Owing to the voluminous character of the pleadings, which comprise 133 pages of type-written matter, it is impracticable to give in this connection more than a brief summary of the issues thereby presented. The answers, after showing the interests of the several defendants as purchasers or mortgagees, deny the execution of the mortgage alleged by the plaintiff in terms admitted to be sufficiently specific to put the latter upon her proof. It is in all of them alleged that in the year 1881 proceedings were instituted in the circuit court of the United States for the district of Nebraska, by one Henry M. Lewis as plaintiff, for the foreclosure of said pretended mortgage, in which Wellington R. Burt, who then held the property in controversy through the sheriff’s deed herein mentioned, was made a defendant; that issue was joined by the answer of said Burt, and the reply of the complainant, Lewis, and that on the 28th day of May, 1883, a decree was entered in *251favor of the defendants therein upon the merits of the cause, and dismissing the bill of the complainant at his cost. Eor a third defense it is alleged that if such a mortgage was in fact executed by Matthew Baldwin it was without any consideration whatever, and in pursuance of a corrupt and fraudulent purpose of the said Matthew and his father, Morgan Baldwin, to defraud the creditors of the former. A fourth defense is the statute of limitations. It is also in most of the answers alleged that the defendants therein named purchased in good faith, relying upon the title of Burt without notice of the mortgage, which is the subject of this action.
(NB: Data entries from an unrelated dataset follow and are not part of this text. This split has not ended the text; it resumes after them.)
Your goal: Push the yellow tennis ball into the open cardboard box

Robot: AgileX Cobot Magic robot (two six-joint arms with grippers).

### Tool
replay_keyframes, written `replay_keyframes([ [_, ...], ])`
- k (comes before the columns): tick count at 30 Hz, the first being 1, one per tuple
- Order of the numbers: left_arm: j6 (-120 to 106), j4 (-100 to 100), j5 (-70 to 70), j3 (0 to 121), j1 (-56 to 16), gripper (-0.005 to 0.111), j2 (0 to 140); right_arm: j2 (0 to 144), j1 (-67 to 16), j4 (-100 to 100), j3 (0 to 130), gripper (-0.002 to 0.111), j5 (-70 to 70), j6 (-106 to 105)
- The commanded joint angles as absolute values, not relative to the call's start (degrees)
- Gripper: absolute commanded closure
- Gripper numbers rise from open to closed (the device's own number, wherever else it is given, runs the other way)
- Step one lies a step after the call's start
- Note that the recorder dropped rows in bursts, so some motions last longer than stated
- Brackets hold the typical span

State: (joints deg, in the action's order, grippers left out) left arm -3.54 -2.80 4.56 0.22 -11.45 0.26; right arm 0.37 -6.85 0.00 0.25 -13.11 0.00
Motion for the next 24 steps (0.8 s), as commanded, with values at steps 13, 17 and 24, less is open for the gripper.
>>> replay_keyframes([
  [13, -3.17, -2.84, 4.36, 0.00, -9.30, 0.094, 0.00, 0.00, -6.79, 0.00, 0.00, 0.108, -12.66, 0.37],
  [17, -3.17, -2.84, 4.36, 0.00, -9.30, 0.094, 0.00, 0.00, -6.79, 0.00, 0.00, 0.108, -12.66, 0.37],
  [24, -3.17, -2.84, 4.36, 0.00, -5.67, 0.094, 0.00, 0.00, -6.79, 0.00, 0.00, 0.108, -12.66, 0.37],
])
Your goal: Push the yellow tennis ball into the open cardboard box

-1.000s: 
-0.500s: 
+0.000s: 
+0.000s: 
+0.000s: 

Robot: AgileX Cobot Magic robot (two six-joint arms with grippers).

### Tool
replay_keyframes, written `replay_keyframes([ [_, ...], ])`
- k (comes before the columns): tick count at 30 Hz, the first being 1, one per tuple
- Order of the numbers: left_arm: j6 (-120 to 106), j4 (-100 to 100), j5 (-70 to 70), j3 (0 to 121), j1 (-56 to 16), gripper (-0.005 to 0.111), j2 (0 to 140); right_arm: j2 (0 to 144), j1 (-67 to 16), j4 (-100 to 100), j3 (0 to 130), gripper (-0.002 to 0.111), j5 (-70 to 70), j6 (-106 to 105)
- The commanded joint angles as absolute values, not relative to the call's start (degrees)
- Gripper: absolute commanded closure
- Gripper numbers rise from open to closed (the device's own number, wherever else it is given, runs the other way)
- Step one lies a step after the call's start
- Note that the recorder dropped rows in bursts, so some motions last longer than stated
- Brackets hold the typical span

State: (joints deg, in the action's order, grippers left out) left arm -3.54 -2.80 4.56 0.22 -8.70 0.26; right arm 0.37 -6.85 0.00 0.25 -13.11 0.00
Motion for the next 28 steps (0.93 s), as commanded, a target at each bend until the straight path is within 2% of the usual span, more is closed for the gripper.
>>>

The plaintiff, in reply, admits the bringing of the action in the circuit court as above stated, but alleges that the note and mortgage in controversy had previously been assigned to Lewis, the plaintiff therein, in ■order to enable the latter to prosecute foreclosure proceedings in that court, and that she, the plaintiff, was at said time the real party in interest. She denies also that the decree of dismissal therein involved the merits of the cause, in terms to which reference will hereafter be made.

1. The first question to which we will give attention is presented by the ruling of the district court in rejecting as evidence a copy of the mortgage described in the petition. Matthew Baldwin, in his deposition, after stating that the mortgage was given as security for money advanced and paid for his benefit by his father, the mortgagee, testified further as follows:

Q. Mr. Baldwin, you may examine the paper which I now show you, a copy of which is marked “Exhibit A,” and attached hereto as a part of this interrogatory, and state whether you have ever seen it before and what it is.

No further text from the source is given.